Oracle interface

A memdiver oracle is a short Python script that answers a single yes/no question per candidate: is this byte string the real key?

You write the oracle. Memdiver owns the rest of the pipeline:

  1. consensus-begin/add/finalize builds the variance matrix.

  2. search-reduce narrows the candidate set via alignment + entropy.

  3. brute-force iterates every (offset, key_size) slice through your oracle. When one returns True, memdiver records the hit and the neighborhood variance slice from the stored Welford state.

  4. emit-plugin turns that neighborhood into a Volatility3 plugin.

The oracle is invoked via --oracle /abs/path/to/script.py. Memdiver prints the SHA-256 of the loaded file to stderr on startup and refuses to load oracles from world-writable files or directories. Beyond that it is equivalent to find -exec — the script runs with your privileges, on your evidence, with full filesystem and network access. There is no sandbox because sandboxes break legitimate network-replay and filesystem-probe oracles. Treat unknown oracles like any other piece of untrusted code.

Two accepted shapes

Memdiver auto-detects which shape you used and wraps both into a flat verify(bytes) -> bool callable internally.

Shape 1 — stateless function

Use this when your verification is cheap and has no setup cost.

# my_oracle.py
EXPECTED = bytes.fromhex("deadbeef" * 8)

def verify(candidate: bytes) -> bool:
    return candidate == EXPECTED

Run it with:

memdiver brute-force \
    --candidates candidates.json \
    --dump reference.msl \
    --oracle /abs/path/to/my_oracle.py \
    --key-sizes 32 \
    -o hits.json

Shape 2 — stateful factory

Use this when verification needs to cache derivations (KDF, scrypt), hold a network socket open, or mmap a large ciphertext once.

# tls_oracle.py
from pathlib import Path

def build_oracle(config: dict):
    return TlsOracle(config)

class TlsOracle:
    def __init__(self, config: dict):
        self.record = Path(config["encrypted_record"]).read_bytes()
        self.nonce = bytes.fromhex(config["record_nonce_hex"])
        self.handshake_hash = bytes.fromhex(config["handshake_hash_hex"])
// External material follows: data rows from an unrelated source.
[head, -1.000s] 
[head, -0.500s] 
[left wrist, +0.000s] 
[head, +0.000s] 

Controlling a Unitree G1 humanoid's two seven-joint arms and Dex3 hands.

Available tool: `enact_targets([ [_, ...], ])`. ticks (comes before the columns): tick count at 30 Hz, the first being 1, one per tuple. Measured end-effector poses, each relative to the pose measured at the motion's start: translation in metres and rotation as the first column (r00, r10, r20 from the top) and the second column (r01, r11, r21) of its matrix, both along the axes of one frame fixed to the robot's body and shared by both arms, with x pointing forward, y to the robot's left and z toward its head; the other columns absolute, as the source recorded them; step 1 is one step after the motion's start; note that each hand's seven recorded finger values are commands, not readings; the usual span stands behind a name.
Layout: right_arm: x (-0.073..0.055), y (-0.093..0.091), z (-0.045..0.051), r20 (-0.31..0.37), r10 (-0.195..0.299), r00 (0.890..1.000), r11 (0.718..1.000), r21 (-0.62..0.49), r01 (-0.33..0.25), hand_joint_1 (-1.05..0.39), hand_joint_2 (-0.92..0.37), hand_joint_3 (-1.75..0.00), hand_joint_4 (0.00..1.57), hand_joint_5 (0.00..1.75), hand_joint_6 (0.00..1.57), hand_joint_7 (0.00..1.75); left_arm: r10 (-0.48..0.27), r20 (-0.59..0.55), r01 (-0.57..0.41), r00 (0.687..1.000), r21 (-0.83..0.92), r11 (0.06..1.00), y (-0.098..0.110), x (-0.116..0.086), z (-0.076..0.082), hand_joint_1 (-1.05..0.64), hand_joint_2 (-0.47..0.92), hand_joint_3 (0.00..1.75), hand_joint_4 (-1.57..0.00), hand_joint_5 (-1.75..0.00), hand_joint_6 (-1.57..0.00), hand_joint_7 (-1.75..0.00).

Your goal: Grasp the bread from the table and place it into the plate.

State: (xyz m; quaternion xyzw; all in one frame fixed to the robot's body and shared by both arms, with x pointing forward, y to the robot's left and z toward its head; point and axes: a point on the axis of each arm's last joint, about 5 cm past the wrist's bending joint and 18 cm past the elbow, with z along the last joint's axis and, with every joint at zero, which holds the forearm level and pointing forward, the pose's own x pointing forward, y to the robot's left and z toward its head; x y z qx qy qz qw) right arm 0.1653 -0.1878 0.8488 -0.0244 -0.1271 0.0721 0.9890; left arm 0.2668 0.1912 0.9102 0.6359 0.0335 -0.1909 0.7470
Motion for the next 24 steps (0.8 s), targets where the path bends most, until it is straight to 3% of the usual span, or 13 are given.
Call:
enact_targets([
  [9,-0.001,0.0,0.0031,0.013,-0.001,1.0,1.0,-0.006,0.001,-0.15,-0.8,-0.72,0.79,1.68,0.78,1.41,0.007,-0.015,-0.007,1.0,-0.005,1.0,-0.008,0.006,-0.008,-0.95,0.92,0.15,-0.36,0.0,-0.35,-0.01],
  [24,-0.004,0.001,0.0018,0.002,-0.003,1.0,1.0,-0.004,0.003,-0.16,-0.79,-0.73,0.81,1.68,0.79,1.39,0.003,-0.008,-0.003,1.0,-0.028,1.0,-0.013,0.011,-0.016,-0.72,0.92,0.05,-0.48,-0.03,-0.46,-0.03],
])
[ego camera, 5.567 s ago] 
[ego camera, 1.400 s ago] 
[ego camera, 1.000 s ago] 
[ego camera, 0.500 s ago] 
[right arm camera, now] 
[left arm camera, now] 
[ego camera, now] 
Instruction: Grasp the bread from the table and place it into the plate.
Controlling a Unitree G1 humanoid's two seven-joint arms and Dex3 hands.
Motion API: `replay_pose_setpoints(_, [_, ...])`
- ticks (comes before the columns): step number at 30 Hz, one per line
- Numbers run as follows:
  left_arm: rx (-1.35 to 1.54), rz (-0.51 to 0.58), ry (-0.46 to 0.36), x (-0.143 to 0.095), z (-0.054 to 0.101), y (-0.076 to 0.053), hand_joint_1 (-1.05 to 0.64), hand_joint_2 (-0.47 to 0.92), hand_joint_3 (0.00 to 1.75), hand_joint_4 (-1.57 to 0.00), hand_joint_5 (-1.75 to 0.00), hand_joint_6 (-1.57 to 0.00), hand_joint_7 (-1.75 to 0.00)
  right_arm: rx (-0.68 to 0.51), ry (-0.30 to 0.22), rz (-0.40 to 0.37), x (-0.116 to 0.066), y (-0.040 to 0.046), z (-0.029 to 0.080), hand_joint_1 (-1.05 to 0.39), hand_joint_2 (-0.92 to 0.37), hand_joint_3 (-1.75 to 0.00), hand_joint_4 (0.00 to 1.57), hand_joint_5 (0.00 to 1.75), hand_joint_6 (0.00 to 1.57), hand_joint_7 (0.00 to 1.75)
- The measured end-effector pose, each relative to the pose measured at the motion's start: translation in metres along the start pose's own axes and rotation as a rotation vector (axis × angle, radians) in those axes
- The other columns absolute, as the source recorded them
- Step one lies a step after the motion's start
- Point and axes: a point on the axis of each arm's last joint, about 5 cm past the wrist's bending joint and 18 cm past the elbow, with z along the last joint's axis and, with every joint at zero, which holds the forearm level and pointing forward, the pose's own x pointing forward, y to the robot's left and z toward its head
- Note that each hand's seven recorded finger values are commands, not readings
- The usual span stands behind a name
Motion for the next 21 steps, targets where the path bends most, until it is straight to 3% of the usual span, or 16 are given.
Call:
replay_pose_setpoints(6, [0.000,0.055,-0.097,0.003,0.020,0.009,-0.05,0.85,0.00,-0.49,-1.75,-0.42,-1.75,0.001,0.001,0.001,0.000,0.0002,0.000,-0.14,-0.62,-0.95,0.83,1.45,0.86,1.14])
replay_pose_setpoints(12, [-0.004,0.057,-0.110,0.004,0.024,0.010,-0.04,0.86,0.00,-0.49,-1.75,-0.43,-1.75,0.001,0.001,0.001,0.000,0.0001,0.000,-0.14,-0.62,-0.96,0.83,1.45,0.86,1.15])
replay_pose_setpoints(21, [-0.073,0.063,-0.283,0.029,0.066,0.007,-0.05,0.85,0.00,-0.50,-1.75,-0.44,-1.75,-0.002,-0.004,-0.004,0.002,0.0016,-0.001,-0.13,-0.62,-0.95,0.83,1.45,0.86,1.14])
    def verify(self, candidate: bytes) -> bool:
        if len(candidate) not in (32, 48):
            return False
        try:
            # derive keys from candidate as traffic-secret, AEAD-decrypt
            ...
            return True
        except Exception:
            return False

    def close(self):  # optional, called on teardown
        pass

The config dict comes from an optional TOML file:

memdiver brute-force \
    --candidates candidates.json \
    --dump reference.msl \
    --oracle /abs/path/to/tls_oracle.py \
    --oracle-config /abs/path/to/tls_oracle.toml \
    --key-sizes 32,48 \
    -o hits.json

# tls_oracle.toml
encrypted_record = "/home/you/captures/record_0.bin"
record_nonce_hex = "001122..."
handshake_hash_hex = "aabbcc..."

Contract notes

  • Always return a plain bool — not True/False/None, not an int. Non-bool returns are coerced via bool() but explicit beats implicit.

  • Reject the wrong key length cheaply. The hot loop may try 16, 24, and 32-byte candidates at every offset — a fast length-check keeps expensive derivations off the short-key path.

  • Catch exceptions internally. A raised exception is treated as a False return and logged at debug level, but a deterministic False makes stacks and latency easier to read.

  • Do not hold global state across runs. Each memdiver brute-force invocation loads the module fresh; if you use Shape 2 with --jobs > 1, each worker process re-imports and re-runs build_oracle, so any caching must live in instance state.

  • The oracle has no visibility into which offset is being tested. This is by design — memdiver owns the offset bookkeeping so the hit metadata (offset, neighborhood variance, vol3 anchor) stays consistent across all users of the interface.

Ready-made templates

  • docs/oracle/examples/generic_aes_gcm.py — stateless AES-GCM boilerplate.

  • docs/oracle/examples/gocryptfs.py — HKDF + AES-GCM verification of a gocryptfs file-content key derived from a candidate master key.

  • docs/oracle/examples/tls13_stub.py — TLS 1.3 traffic-secret scaffolding (stateful; you fill in the HKDF-Expand-Label derivation).

Copy any of these into your experiment directory, adjust the config keys for your target, and point --oracle at the result.